Category: In my Corner

4 comments on “In My Corner: The Nazareth Oncology Nurses

  1. WOW!! Jen, that was a beautiful sentiment to myself and my fellow colleagues here at Nazareth Hospital! I,; however, would like to interject and provide you with the accolades you deserve. You and so many other patients – real human beings – are why we love our jobs. no, it is not heartwarming to administer CHEMO to ANY person, but when we are striving for cure – we do it with all the compassion and heartfelt understanding we hold in our hearts. YOU are the tough one – enduring sticks and stabs; horrendous side effects; and crazy interrupted routines in your life. And YOU do it with such patience and awe. You really don’t complain – you only report what is going on. Not like you are whining or being cantankerous. You actually state what is going and let it roll of your shoulders as you ACCEPT things. This is what is so remarkable about you. I am in awe of your stamina and strength. I want to say THANK YOU again and again for accepting our invitation to speak in front of so many and you performed your task with splendor and beauty. I am honored to have had this opportunity to get to know you. You keep fighting!!! By the way … you look beautiful in your picture from the O-Fish-Al Survivor event!!!

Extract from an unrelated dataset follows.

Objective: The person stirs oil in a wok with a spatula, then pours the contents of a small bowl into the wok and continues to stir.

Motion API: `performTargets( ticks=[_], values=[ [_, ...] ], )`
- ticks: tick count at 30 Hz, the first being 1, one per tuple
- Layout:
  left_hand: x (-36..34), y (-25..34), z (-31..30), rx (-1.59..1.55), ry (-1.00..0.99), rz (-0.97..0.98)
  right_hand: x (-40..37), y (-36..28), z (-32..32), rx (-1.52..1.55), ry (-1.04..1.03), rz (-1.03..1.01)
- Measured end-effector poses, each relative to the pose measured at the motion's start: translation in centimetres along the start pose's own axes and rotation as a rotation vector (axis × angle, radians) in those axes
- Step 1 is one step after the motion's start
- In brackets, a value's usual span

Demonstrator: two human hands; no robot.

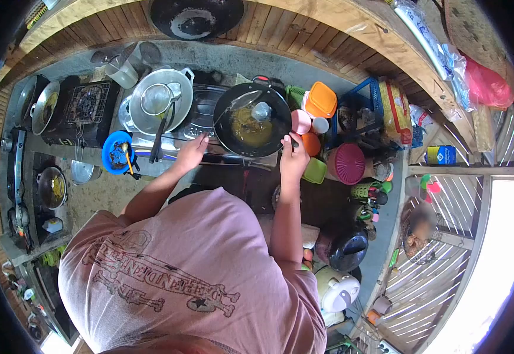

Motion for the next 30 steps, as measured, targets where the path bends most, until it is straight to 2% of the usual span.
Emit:
performTargets(
  ticks=[3,5,10,12,15,18,25,27,30],
  values=[
    [0.1,-0.4,-0.9,-0.023,-0.019,-0.018,-0.6,-1.8,-1.7,-0.061,0.036,-0.05],
    [0.2,-0.6,-1.4,-0.038,0.048,0.029,-0.6,-1.1,-2.6,-0.158,0.026,-0.018],
    [0.5,-0.8,-2.0,-0.024,0.056,0.007,-1.3,-0.6,-4.2,-0.172,0.034,0.055],
    [0.5,-0.7,-2.1,-0.018,0.053,0.006,-1.5,-1.7,-4.7,-0.303,0.031,-0.041],
    [0.5,-0.8,-2.2,-0.013,0.01,-0.023,-1.6,-0.2,-5.2,-0.263,0.058,0.033],
    [0.3,-0.9,-2.5,0.011,0.053,0.011,-1.7,0.1,-5.2,-0.268,0.047,0.062],
    [0.1,-1.1,-2.5,0.007,0.049,0.002,-0.9,1.1,-3.9,-0.264,0.025,0.06],
    [0.3,-1.1,-2.6,0.007,0.07,0.015,-0.1,0.4,-3.1,-0.348,-0.002,-0.012],
    [0.4,-0.9,-2.6,-0.008,0.074,0.009,0.8,-1.0,-1.6,-0.291,-0.015,-0.106]
  ],
)
Point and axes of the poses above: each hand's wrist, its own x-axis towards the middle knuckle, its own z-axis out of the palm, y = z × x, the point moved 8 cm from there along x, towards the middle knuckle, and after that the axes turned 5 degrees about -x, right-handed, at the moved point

    • Thank you for your comment Terry! I really do appreciate all that you’ve done for myself and all of your patients. Your kindness has not gone unnoticed. I look forward to seeing you soon.
      – Jennifer

  2. What a wonderful commentary and these nurses know how truly special you are. They certainly are a top breed when it comes to compassion and fortitude. It has to be hard to see patients go thru all they must endure to be helped with their cancer. You are truly a special person and they know that from the way you handle your situation and you
    even have many smiles to pass around when you are feeling lousy.

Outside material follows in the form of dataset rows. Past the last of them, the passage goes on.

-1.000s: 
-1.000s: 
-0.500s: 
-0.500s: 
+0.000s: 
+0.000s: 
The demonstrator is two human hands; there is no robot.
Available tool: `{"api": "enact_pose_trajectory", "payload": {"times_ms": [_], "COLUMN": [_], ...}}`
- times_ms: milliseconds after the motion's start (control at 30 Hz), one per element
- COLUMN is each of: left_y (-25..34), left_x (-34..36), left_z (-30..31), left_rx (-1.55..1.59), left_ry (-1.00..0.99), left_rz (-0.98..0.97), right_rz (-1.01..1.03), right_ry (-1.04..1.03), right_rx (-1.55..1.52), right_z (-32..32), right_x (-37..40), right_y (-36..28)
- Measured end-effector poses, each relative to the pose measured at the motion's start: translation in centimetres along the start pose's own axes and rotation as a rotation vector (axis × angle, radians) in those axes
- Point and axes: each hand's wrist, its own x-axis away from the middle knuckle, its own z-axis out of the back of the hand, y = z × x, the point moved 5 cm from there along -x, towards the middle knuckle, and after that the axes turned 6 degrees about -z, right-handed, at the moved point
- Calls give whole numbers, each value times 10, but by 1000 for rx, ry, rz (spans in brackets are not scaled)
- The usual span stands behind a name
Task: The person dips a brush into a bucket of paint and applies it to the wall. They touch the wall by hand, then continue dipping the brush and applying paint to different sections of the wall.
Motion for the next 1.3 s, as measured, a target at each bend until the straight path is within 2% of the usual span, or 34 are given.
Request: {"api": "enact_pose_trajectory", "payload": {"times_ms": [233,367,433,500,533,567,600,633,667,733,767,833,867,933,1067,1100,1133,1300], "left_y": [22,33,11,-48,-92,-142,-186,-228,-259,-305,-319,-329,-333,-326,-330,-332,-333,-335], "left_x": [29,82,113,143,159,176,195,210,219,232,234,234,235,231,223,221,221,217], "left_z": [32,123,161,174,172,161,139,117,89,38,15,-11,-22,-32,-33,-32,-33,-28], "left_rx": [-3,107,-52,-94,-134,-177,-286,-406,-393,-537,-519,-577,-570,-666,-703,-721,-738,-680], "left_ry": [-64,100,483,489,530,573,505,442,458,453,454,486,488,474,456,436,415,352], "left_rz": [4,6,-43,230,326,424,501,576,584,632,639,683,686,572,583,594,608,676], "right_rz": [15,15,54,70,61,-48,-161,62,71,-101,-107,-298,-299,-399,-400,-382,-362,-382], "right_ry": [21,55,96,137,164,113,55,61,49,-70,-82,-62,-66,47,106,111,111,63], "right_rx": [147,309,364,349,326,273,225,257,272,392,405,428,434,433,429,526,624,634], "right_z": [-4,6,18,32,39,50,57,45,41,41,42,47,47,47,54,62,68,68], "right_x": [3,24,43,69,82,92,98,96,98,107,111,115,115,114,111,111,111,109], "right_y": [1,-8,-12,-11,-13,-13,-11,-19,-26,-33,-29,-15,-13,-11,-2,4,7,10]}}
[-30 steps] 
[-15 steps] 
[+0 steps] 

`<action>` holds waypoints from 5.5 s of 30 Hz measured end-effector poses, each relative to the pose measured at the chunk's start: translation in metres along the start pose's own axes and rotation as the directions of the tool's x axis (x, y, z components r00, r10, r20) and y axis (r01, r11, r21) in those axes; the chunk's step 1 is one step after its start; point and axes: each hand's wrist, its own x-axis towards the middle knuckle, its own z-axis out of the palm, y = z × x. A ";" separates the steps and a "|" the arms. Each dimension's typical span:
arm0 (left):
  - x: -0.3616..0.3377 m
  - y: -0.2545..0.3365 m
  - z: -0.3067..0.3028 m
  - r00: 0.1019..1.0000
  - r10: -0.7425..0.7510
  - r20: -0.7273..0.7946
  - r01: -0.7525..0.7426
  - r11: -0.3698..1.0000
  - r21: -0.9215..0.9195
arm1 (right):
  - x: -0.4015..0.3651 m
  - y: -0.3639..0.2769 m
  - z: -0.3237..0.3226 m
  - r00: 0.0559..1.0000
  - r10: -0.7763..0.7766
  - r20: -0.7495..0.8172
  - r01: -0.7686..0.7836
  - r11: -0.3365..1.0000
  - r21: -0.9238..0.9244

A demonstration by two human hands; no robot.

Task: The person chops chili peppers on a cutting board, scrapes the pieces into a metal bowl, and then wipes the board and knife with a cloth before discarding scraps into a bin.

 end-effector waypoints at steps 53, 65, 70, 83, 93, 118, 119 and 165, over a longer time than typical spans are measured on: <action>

    It is a blessing to have you and your charisma in our family and I give out a loud shout to these wonderful nurses who have become your saviors and get you through all you must go thru while making sure you are calm and collected with their friendly demeanor and true dedication to their art of administering hope and future to their patients.

    • Thank you again, Aunt Terry. You’re always so kind with your words.